In 1795, Zeltner was sent to Ulm as a cantonal representative. Two years later, on 23 November 1797, after General Napoleon Bonaparte's arrival in Solothurn, Zeltner ordered an artillery salute in his honor, violating a local ban on nighttime firing. This led to his arrest and caused diplomatic tensions between Switzerland and France.

== Career in the Helvetic Republic ==
In 1798, after the French invasion of Switzerland and the establishment of the Helvetic Republic, Zeltner was appointed to the provisional Solothurn government and the Great Council of the Republic. The Helvetic Republic, a French satellite state, replaced the old confederation of cantons with a centralized unitary system. On 27 April 1798, Zeltner became the first envoy of the Helvetic Republic to Paris, serving until 21 February 1800.

Zeltner was the first professional Swiss diplomat, thus inaugurating the era of the Swiss foreign service. His mission in Paris was the first permanent diplomatic representation in Swiss history.

== Relationship with Tadeusz Kościuszko ==
After his diplomatic mission ended in 1800, Zeltner remained in France, where he founded a bank. From 1801 to 1815, he hosted the Polish national leader Tadeusz Kościuszko at his Berville estate near Fontainebleau. The Polish leader, retired from political life, found friendship and hospitality with Zeltner's family.

In his 5 May 1798 will, drafted in Philadelphia before his departure for Europe, Kościuszko named Thomas Jefferson as executor of his American estate. While staying with Zeltner, Kościuszko drafted additional wills including the family. After prolonged legal disputes, which reached the Supreme Court of the United States three times, it was ruled in 1852 that Kościuszko's estate would pass to his heirs in Poland on the basis of the 1816 will, which invalidated earlier dispositions.

In 1815, after the Congress of Vienna, Kościuszko moved to Solothurn, residing with Zeltner's brother, Xaver Zeltner.
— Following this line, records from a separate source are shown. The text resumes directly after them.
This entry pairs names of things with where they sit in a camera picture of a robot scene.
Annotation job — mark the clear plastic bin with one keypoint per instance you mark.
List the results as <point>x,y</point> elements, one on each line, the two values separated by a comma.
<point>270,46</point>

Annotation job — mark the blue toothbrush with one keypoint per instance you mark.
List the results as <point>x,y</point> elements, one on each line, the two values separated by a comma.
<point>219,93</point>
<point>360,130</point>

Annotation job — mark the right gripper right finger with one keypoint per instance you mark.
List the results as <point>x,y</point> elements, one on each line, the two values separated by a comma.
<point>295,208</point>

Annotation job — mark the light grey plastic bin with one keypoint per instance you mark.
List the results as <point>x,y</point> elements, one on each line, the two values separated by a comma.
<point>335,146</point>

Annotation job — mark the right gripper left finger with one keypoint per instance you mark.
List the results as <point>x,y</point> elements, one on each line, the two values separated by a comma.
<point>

He spent the last two years of his life there until his death on 15 October 1817.

== Later years ==
Following Switzerland's return to its traditional constitutional order, Zeltner resumed political activity in Solothurn. Between 1814 and 1830, he served as a member of the canton's Grand Council, continuing the family tradition of service in the local administration.

A member of Freemasonry, Zeltner e died in Solothurn on 22 January 1830, aged 64, leaving a legacy as a pioneer of Swiss diplomacy and a friend of one of the heroes of the Polish nation.

== Family ==
Peter Josef Zeltner married Angelica Charlotte Adelheid Drouin de Vandeuil de Lhuis, from a French noble family. His father, Franz Xaver Josef Anton Zeltner (1734–1801), treasurer's secretary and mayor of Solothurn, who held many prestigious positions in the canton, including that of Vogt in Gösgen, Bechburg, and Flumenthal, as well as mint master.

His older brother, Xaver Zeltner (1764–1835), was also involved in the political life of Helvetia and ended his career as a notary and appellate judge. After Kościuszko's return from France in 1815, the Polish hero spent the last years of his life in Xaver's house.